→ WHAT YOU SHOULD DO: Report how many lines in the records that follow have the word "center" in them, giving the number and nothing more.

[RECORDS SHOWN Boundary: Start]

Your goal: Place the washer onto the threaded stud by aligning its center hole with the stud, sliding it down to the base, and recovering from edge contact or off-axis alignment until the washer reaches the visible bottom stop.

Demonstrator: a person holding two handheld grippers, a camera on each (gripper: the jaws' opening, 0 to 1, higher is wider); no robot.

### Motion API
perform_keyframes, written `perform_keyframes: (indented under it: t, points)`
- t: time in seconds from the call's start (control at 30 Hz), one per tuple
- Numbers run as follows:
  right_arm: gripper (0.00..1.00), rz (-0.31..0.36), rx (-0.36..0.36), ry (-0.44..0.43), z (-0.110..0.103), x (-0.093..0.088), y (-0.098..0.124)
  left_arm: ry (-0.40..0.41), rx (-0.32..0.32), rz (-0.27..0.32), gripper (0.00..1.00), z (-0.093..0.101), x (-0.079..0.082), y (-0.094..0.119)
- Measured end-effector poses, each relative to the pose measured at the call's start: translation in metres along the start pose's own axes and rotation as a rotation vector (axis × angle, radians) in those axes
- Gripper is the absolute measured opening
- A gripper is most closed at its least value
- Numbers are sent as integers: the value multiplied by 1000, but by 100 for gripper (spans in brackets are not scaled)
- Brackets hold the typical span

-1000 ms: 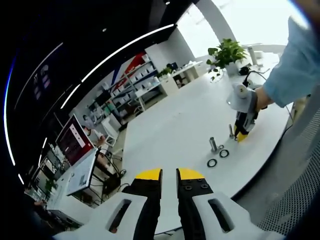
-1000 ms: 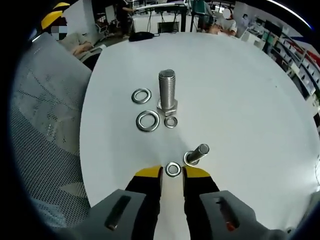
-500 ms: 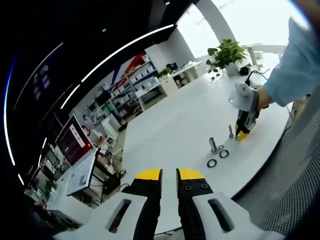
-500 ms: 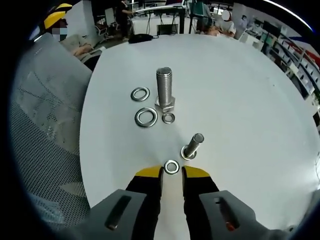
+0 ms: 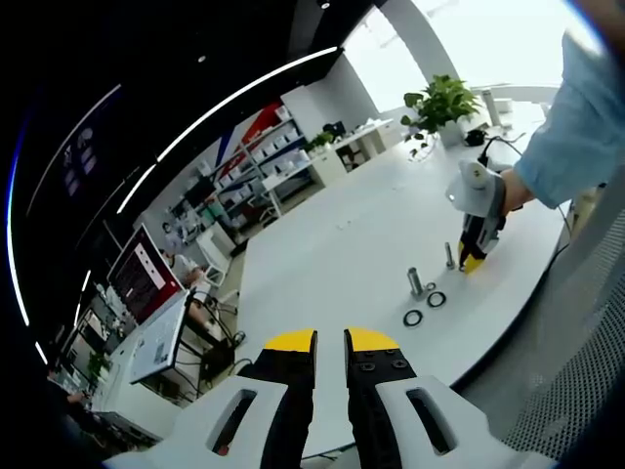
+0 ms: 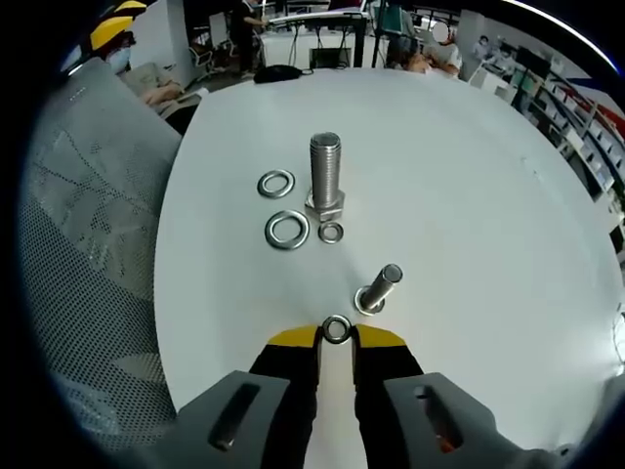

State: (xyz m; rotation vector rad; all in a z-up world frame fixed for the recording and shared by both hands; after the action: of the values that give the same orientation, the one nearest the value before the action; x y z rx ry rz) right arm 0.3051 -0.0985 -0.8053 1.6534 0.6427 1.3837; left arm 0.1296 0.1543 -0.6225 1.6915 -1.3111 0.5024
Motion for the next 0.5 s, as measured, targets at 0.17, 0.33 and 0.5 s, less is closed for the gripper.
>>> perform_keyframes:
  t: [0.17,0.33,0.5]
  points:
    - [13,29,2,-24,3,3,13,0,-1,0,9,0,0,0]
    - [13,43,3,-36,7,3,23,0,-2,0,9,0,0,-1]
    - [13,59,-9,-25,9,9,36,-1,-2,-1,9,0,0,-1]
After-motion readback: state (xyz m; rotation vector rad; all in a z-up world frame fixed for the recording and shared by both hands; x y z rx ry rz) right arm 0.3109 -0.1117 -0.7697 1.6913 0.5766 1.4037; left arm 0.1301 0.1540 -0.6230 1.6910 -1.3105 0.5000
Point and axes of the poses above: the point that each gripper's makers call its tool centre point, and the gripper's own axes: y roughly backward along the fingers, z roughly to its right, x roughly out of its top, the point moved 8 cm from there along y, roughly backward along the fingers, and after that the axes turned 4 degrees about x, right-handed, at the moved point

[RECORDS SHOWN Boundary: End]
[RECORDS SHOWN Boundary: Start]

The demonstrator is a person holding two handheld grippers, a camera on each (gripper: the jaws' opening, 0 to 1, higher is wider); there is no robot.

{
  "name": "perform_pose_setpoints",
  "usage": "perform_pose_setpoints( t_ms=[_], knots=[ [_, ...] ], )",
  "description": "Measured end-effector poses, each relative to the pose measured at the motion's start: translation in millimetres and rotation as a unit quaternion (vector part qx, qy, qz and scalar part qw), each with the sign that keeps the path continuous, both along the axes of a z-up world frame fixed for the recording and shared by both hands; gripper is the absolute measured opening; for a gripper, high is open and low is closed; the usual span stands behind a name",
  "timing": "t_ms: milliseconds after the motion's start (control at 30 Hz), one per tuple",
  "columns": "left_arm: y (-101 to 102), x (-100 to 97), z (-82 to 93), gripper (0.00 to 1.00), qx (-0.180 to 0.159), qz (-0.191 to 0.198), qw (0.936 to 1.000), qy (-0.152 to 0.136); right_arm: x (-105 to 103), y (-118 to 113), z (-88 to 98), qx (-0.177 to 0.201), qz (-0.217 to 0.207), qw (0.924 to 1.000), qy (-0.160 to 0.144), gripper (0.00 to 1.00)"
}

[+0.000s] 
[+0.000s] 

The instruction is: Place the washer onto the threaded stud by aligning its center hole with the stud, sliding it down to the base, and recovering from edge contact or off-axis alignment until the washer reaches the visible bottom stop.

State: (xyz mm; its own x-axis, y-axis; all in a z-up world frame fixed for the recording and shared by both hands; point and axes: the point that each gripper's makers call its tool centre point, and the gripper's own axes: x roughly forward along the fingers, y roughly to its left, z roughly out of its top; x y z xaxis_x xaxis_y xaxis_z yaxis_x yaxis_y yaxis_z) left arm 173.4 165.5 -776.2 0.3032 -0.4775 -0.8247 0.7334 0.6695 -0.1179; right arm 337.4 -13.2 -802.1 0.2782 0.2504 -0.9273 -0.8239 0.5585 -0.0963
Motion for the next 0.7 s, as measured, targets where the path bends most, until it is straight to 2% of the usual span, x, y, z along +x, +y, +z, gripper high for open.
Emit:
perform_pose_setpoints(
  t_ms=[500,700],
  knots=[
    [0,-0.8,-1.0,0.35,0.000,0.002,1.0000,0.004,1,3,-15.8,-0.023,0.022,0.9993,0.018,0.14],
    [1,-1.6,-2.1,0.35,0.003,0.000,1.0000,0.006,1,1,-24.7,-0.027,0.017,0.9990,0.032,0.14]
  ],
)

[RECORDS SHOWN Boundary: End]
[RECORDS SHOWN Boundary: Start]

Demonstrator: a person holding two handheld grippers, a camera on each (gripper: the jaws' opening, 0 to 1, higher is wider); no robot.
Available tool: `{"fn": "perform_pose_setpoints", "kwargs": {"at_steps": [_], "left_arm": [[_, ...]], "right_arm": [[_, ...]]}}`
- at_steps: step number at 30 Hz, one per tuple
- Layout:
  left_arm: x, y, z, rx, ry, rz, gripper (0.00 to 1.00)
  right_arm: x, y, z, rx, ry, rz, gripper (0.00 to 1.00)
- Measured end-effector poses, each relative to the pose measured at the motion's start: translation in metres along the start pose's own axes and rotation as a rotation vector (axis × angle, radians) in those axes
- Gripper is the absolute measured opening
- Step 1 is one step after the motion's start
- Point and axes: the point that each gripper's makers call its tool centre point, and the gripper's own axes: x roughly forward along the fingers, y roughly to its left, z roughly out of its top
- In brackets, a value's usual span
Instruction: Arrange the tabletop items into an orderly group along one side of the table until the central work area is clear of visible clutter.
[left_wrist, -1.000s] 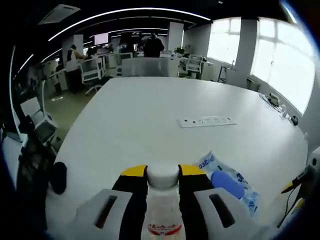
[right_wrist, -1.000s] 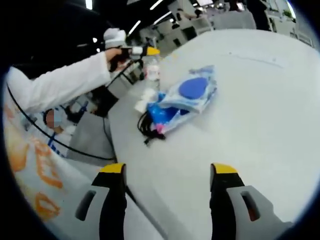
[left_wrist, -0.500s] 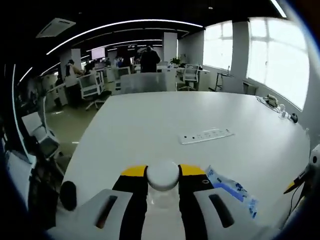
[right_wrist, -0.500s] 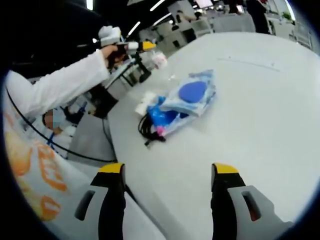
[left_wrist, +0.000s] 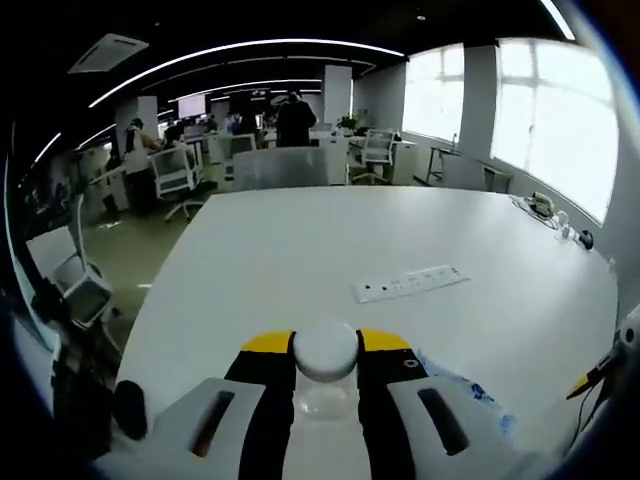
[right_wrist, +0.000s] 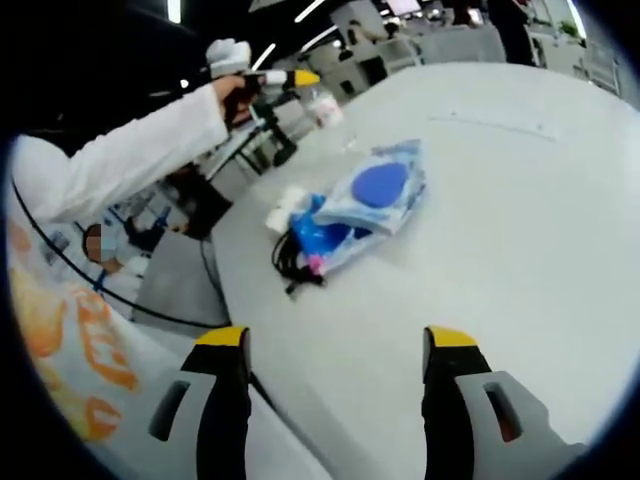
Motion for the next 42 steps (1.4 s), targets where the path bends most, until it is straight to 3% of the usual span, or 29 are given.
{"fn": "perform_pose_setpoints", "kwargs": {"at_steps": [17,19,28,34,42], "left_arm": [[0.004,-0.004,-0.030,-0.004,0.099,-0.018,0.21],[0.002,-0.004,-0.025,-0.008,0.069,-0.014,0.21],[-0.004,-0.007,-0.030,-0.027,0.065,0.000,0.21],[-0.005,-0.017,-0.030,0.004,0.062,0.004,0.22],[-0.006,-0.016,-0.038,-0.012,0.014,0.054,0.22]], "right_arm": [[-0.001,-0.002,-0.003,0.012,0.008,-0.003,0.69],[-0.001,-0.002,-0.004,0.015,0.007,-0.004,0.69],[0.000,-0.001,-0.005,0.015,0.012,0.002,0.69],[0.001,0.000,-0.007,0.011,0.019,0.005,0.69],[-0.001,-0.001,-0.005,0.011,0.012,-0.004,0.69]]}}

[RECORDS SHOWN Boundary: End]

→ RESULT BELOW: 2